Algorithm-based approach improves access to palliative care
By integrating an automated referral system into electronic health records, Winship researcher, Ravi Parikh, MD, and colleagues have demonstrated a scalable way to increase palliative care access and optimize treatment decisions for patients with cancer.
Ravi B. Parikh, MD, MPP
A new study published in JAMA Network Open demonstrates that embedding an algorithm-driven referral system into electronic health records (EHRs) significantly increases palliative care utilization for patients with advanced cancer. Palliative care is a specialized medical approach focused on improving quality of life for people with serious illnesses, including advanced cancer, by managing symptoms and providing emotional support. The Be-A-PAL trial, a pragmatic randomized controlled study, tested an automated default referral system for outpatient palliative care across 15 clinics in the Tennessee Oncology network, a major community oncology provider.
Ravi B. Parikh, MD, MPP, medical director of the Data and Technology Applications Shared Resource at Winship Cancer Institute of Emory University, helped lead in designing and conducting the study while previously based at the University of Pennsylvania. Partnering with Tennessee Oncology, the research team demonstrated how collaborations between academic centers and community oncologists can drive scalable solutions to enhance cancer care delivery.

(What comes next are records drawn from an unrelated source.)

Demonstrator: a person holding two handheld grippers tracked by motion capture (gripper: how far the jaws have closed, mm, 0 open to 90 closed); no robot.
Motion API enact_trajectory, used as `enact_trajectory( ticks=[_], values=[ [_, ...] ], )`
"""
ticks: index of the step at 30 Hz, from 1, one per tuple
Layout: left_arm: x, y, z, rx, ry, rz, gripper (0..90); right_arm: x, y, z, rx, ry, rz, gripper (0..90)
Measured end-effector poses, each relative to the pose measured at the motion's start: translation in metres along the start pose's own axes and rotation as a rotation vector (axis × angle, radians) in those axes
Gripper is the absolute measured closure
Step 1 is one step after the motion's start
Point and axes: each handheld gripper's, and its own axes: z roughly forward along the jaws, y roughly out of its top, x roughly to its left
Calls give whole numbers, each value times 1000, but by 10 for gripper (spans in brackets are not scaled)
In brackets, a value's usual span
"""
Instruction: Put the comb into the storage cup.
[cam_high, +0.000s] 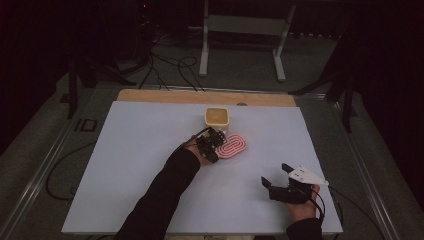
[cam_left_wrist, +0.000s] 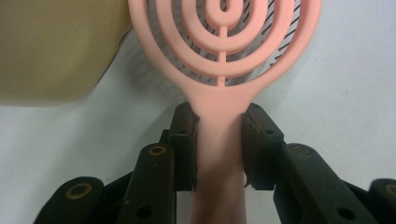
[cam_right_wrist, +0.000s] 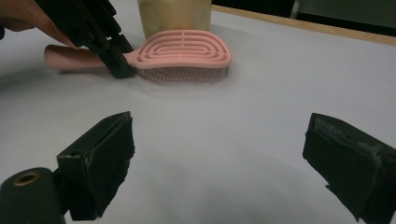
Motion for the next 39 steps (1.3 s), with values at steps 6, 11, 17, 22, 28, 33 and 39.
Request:
enact_trajectory(
  ticks=[6, 11, 17, 22, 28, 33, 39],
  values=[
    [-1, 0, -1, 10, 6, 14, 700, 0, 0, 0, 1, 0, 1, 86],
    [-3, -2, -2, 8, 1, 26, 701, -1, 0, 0, -2, 4, 2, 86],
    [-4, -3, -3, -7, 3, 22, 702, -1, 0, 0, 1, 3, 2, 86],
    [-6, -4, -9, -31, -1, 29, 703, -1, 0, 1, 3, 3, 2, 86],
    [-6, -5, -19, -76, 6, 17, 702, -1, 0, 1, 5, 4, -2, 86],
    [-6, -6, -26, -116, 9, 3, 702, -1, 0, 1, 6, 5, -1, 86],
    [-9, -8, -33, -147, 21, 7, 702, -1, 0, 1, 5, 4, 0, 86]
  ],
)
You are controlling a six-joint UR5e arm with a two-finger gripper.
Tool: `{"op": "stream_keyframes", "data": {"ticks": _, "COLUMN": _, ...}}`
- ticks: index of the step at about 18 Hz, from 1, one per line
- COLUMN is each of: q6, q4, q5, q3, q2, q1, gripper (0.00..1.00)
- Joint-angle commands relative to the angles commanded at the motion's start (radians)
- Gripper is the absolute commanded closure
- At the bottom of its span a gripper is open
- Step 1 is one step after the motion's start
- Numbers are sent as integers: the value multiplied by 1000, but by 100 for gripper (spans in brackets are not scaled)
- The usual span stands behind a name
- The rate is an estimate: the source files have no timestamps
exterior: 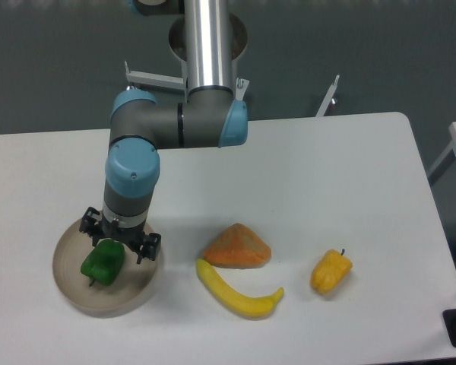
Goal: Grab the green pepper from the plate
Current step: 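Lower the open gripper onto the green pepper and close on it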
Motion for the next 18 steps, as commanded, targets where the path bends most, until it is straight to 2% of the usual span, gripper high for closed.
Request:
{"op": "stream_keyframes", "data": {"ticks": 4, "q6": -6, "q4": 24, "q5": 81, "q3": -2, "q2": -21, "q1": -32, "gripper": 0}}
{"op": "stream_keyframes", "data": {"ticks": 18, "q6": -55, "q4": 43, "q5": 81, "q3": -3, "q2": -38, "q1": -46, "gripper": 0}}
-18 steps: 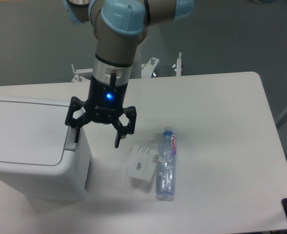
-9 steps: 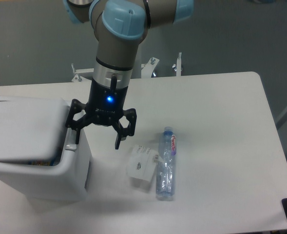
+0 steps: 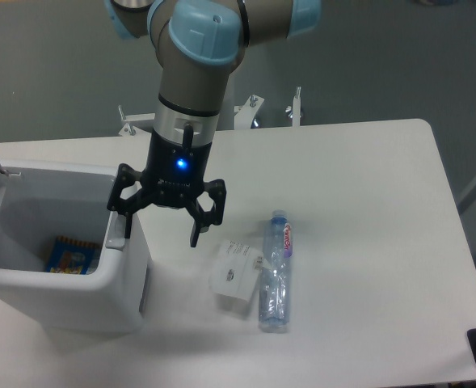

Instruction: Open the trash can

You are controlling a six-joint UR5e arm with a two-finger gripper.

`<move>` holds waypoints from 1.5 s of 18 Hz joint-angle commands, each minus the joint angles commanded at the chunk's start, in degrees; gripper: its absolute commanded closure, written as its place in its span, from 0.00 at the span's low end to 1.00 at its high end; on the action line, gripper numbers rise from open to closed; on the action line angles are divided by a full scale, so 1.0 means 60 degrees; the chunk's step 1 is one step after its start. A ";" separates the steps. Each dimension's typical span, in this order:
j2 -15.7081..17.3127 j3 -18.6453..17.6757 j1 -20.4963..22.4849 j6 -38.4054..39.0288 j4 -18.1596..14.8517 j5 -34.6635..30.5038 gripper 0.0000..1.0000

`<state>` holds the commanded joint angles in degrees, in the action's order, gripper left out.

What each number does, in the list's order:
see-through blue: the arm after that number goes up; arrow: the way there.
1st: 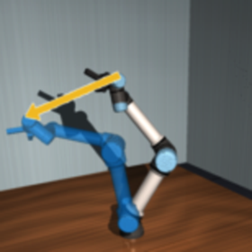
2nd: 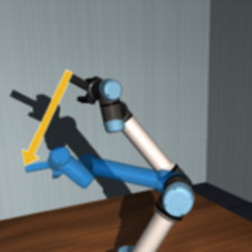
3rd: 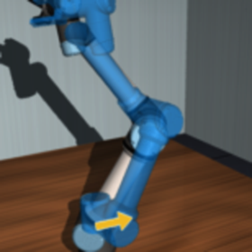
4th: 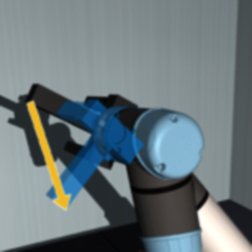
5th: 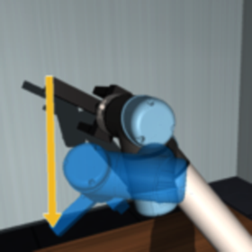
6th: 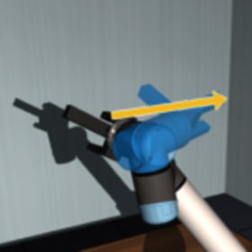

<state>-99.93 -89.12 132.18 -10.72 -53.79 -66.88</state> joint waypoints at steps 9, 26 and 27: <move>-0.0307 0.0337 0.1903 -0.1669 0.0073 -0.0483 0.00; -0.2109 -0.0190 0.4073 -0.7131 -0.0088 -0.3412 0.00; -0.2211 -0.0132 0.4044 -0.7540 -0.0117 -0.3486 0.00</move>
<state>-113.20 -89.92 156.45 -55.96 -54.49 -87.80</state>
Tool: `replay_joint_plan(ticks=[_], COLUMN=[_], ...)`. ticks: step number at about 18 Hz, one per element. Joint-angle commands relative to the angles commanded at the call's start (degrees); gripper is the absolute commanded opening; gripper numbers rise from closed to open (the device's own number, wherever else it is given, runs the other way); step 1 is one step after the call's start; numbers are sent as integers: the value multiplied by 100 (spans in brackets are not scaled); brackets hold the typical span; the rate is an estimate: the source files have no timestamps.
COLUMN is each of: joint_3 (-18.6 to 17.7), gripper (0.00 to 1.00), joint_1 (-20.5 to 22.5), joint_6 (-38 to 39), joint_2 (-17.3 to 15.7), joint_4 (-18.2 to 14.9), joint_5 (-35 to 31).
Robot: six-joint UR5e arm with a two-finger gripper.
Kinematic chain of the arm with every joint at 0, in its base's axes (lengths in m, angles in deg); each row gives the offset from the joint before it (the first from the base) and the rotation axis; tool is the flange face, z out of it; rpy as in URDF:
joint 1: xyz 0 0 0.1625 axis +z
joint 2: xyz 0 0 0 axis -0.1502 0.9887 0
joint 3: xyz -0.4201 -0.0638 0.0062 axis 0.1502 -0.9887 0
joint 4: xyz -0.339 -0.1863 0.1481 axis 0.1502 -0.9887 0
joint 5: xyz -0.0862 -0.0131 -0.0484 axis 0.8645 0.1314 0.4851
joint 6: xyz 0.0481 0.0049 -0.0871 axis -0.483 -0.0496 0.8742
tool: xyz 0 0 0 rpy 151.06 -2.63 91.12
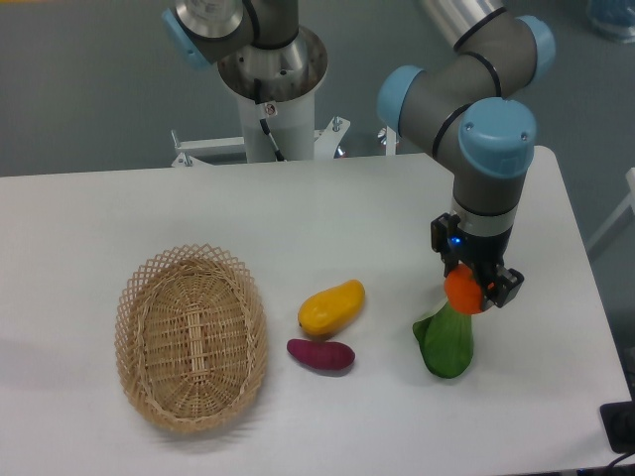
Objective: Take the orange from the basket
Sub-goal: 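Hold the orange raised above the bok choy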
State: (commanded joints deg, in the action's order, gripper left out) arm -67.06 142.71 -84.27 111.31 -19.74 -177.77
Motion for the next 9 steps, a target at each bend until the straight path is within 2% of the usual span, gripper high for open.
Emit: replay_joint_plan(ticks=[9], joint_3=[-18], gripper=[58], joint_1=[61], joint_6=[-18], joint_2=[-9], joint_4=[0], joint_5=[0])
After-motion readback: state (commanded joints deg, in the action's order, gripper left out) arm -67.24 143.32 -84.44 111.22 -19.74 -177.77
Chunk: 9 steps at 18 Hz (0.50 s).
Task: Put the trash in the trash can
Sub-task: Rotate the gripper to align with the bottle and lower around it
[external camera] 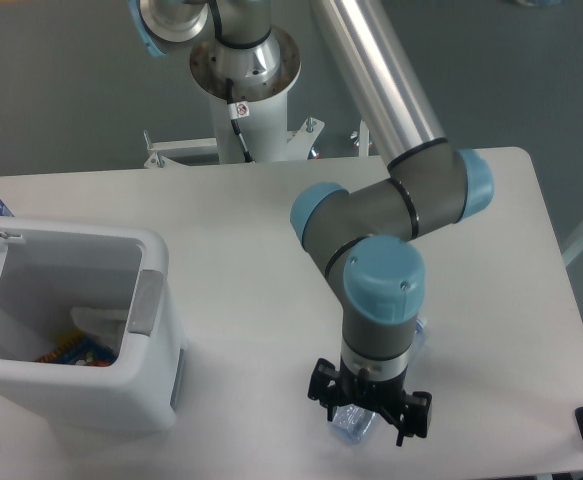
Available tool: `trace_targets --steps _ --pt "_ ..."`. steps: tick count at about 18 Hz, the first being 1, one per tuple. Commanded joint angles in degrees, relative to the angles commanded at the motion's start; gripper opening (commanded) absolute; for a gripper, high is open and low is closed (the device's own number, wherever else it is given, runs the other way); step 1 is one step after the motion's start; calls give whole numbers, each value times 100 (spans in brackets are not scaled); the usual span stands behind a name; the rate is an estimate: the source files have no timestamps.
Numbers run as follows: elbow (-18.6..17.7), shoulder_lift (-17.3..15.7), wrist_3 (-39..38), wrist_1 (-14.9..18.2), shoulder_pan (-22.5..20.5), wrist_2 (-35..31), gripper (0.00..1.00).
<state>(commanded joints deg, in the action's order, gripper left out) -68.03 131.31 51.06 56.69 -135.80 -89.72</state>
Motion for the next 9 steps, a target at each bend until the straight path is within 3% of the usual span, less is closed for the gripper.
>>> trace_targets --steps 9 --pt "-106 150 18 -53 176 -493 99"
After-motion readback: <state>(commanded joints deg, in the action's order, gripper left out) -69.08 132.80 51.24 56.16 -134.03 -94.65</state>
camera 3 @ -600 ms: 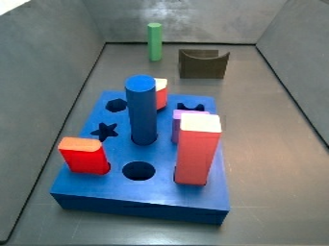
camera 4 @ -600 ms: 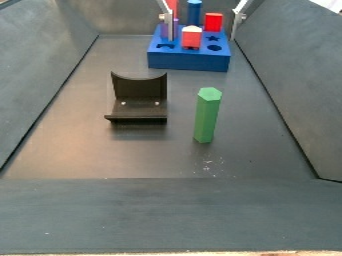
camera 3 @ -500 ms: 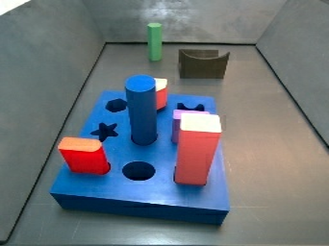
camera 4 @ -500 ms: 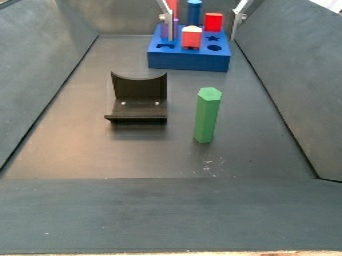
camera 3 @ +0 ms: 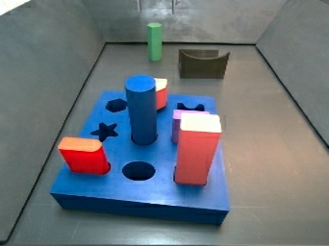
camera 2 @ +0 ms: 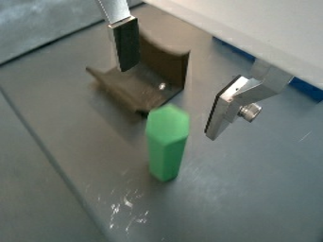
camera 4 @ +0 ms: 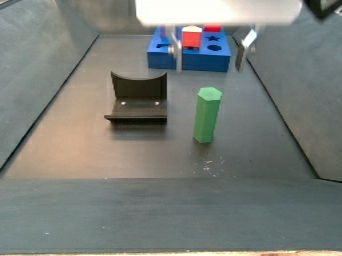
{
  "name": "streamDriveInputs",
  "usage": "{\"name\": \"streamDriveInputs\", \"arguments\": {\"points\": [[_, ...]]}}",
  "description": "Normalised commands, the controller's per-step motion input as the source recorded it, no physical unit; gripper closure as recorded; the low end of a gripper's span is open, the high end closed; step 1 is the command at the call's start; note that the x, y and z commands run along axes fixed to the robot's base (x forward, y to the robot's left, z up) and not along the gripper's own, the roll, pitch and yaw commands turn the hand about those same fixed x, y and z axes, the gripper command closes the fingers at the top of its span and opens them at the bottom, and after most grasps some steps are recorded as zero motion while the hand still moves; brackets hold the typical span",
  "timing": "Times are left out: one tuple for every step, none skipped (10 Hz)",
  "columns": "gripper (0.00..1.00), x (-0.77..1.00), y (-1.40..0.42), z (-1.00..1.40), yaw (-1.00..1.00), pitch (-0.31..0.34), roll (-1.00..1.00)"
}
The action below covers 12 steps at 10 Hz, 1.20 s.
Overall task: Pick up the hexagon object. Move up. Move to above the board. Insert the hexagon object.
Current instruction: Pick up the hexagon object.
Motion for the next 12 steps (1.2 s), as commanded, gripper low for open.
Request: {"name": "streamDriveInputs", "arguments": {"points": [[0.00, 0.00, 0.29, -0.75, -0.01, -0.110, -0.16], [0.00, 0.00, 0.20, -0.70, -0.01, -0.113, -0.18], [0.00, 0.00, 0.03, -0.68, -0.03, -0.126, -0.21], [0.00, 0.00, 0.01, -0.61, -0.07, -0.121, -0.25], [0.00, 0.00, 0.03, -0.57, -0.08, -0.123, -0.28], [0.00, 0.00, 0.07, -0.55, -0.07, -0.113, -0.29], [0.00, 0.00, 0.08, -0.47, -0.05, -0.101, -0.28], [0.00, 0.00, 0.00, -0.30, 0.00, -0.080, -0.18], [0.00, 0.00, 0.00, -0.04, 0.00, 0.000, -0.12], [0.00, 0.00, -0.10, -0.01, 0.00, 0.000, -0.01], [0.00, 0.00, -0.13, 0.00, 0.00, 0.000, 0.00], [0.00, 0.00, -0.07, 0.03, 0.00, 0.000, 0.01]]}}
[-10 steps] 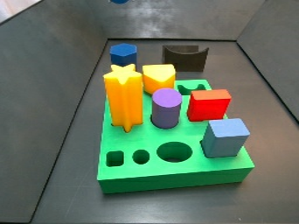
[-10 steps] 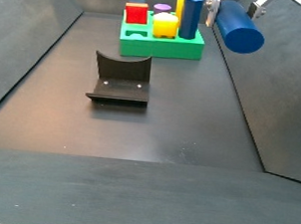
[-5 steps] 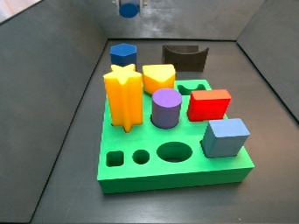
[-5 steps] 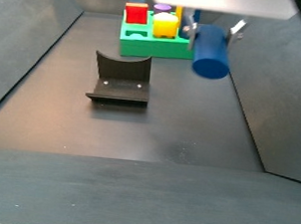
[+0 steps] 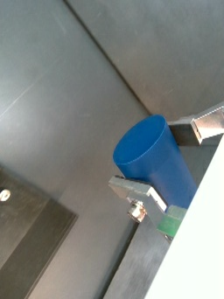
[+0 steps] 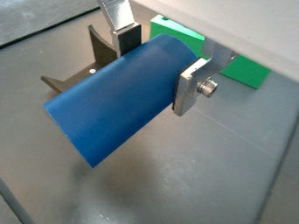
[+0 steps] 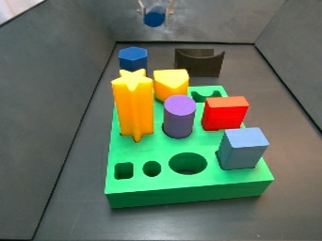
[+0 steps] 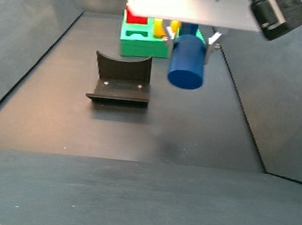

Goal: Pick up the oval object. Move up. Place the oval object on the fixture. Regrasp the oval object. Move to above the board. Insert the oval object.
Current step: Place the oval object on the fixture.

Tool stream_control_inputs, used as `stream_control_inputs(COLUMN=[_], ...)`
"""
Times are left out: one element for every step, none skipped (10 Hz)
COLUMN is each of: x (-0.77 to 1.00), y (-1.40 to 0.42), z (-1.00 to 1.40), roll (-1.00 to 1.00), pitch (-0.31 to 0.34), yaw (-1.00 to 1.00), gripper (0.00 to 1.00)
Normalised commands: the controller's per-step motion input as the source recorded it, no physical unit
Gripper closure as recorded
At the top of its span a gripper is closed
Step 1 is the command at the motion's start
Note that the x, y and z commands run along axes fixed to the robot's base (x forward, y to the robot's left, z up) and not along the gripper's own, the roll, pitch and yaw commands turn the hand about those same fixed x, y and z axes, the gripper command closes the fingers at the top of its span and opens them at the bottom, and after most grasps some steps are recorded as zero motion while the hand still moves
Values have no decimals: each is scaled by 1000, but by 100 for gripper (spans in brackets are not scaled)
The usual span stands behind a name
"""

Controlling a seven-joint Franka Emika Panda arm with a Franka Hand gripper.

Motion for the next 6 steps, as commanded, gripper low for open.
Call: stream_control_inputs(x=[1000,1000,1000,917,1000,1000], y=[70,65,56,49,-593,-613], z=[-124,-105,-77,-55,754,801], roll=[-208,-197,-200,-205,-1000,-1000], pitch=[60,70,80,85,-70,-65], yaw=[-43,-39,-32,-28,151,144], gripper=[100,100,100,100,100,100])
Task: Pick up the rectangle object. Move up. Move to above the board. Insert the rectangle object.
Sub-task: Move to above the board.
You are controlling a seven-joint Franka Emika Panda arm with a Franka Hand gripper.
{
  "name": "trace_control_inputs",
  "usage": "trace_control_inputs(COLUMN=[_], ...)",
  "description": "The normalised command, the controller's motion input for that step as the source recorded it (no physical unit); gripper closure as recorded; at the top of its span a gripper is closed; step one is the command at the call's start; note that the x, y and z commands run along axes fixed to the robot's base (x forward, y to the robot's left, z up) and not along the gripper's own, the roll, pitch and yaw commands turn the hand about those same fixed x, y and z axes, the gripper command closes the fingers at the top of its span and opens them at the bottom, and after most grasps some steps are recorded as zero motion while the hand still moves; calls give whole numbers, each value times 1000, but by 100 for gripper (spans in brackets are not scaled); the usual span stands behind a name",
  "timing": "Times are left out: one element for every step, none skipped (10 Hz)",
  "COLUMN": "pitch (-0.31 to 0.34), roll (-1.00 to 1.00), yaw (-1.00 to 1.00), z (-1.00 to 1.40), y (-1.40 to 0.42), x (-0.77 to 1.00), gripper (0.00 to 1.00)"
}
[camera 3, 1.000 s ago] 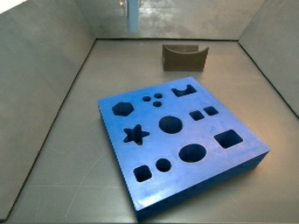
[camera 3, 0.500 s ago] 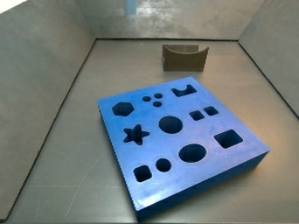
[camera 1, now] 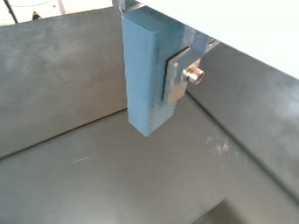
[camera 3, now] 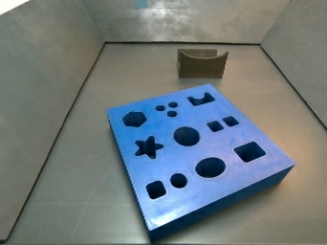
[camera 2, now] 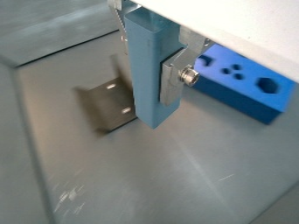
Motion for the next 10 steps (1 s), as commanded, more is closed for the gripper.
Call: trace_control_inputs(pitch=[93,128,171,175,160,145,117,108,102,95], roll=[-195,-237,-297,-275,-207,-154,-45,-3,9,19], yaw=[-1000,-1000,-1000,-517,-198,-99,-11,20,11,12], z=[-92,-94,-96,-97,-97,-95,-93,-93,-93,-79], y=[-1000,-1000,-1000,-1000,-1000,-1000,-1000,-1000,-1000,-934], x=[151,159,167,174,183,190,201,208,234,231], gripper=[100,100,100,100,100,100,100,100,100,100])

Optimizing Palliative Care Access
The study’s findings revealed a substantial increase in palliative care access among patients in the intervention group, from 8.3% in typical care settings to 43.9% with the algorithm-based referral system. Additionally, the intervention reduced the use of chemotherapy in the last 14 days of life from 16.1% to 6.5%, aligning with national guidelines promoting value-based, patient-centered care.
“There are two primary findings of our study,” says Parikh, who also serves as associate professor, Department of Hematology and Medical Oncology at Emory University School of Medicine. “First, automated palliative care triggers lead to a threefold increase in referrals to specialty palliative care, ensuring that high-risk patients receive greater and timelier access to high-quality care to address their symptoms and goals of care. Second, oncologists and patients were remarkably amenable to automated palliative care referrals, with low rates of opt-out and refusal. This suggests that patients find it acceptable to consider specialty palliative care as a standard part of their oncology care.”
The Be-A-PAL trial provides a scalable model for increasing palliative care access in community oncology settings, where many patients with cancer receive treatment. Researchers note that a broader and more sustained implementation of this approach could further enhance patient outcomes and quality of life metrics.
The study also challenges the prevailing viewpoint that early palliative care shortly after diagnosis is the only way to achieve meaningful impacts. Instead, it demonstrates that a “precision palliative care” approach using automated EHR triggers can also have significant benefits.
“This study represents an important step in optimizing palliative care delivery through EHR-driven interventions,” Parikh adds. “With further refinement and broader implementation, these strategies could contribute to measurable improvements in patient care and quality of life over time.”
The study also highlights the impact of default referral nudges in clinical practice. Rather than requiring oncologists to manually identify and refer patients for palliative care, the algorithm automatically placed referral orders, requiring oncologists to actively opt out if they felt a referral was unnecessary. This approach significantly increased palliative care utilization while maintaining physician discretion.
Algorithm-Based Interventions in Cancer Care
“The Be-A-PAL trial is a powerful example of how algorithm-based interventions can improve cancer care,” says Sandhya Mudumbi, MD, medical director of supportive care (palliative care, psychosocial oncology and integrative oncology) at Tennessee Oncology. “In this pragmatic randomized controlled trial conducted at Tennessee Oncology in partnership with Dr. Ravi Parikh, we tested an automated EHR algorithm that prompted default outpatient palliative care referrals, with an opt-out nudge to oncologists. Compared to usual care—where oncologists determined referrals—we saw a significant increase in palliative care access and improvements in key outcomes. We hope this is just the beginning of many more collaborations to advance cancer care across academic and community oncology settings,” Mudumbi concludes.
Beyond increasing palliative care access, the Be-A-PAL trial underscores the potential for technology-driven interventions to enhance efficiency in cancer care delivery. By automating referral decisions, the algorithm not only reduced the burden on oncologists but also created a streamlined and equitable process for identifying patients in need of supportive care. The reduction in late-stage chemotherapy use further suggests that these interventions may contribute to more appropriate treatment pathways, potentially leading to cost savings and improved patient-centered outcomes.
Moving forward, Parikh and colleagues plan to enhance algorithmic identification of palliative care-eligible patients by incorporating more detailed EHR data and machine learning methods. Additional research will also explore ways to expand this intervention across broader health care settings and investigate behavioral strategies that encourage greater oncologist buy-in for palliative care referrals.
As oncology care continues to evolve, the study’s findings support ongoing efforts to integrate evidence-based digital solutions into routine practice, ensuring that palliative care services reach patients earlier and more effectively.
This study was supported with funding from The Emerson Collective Digital Oncology Care Award.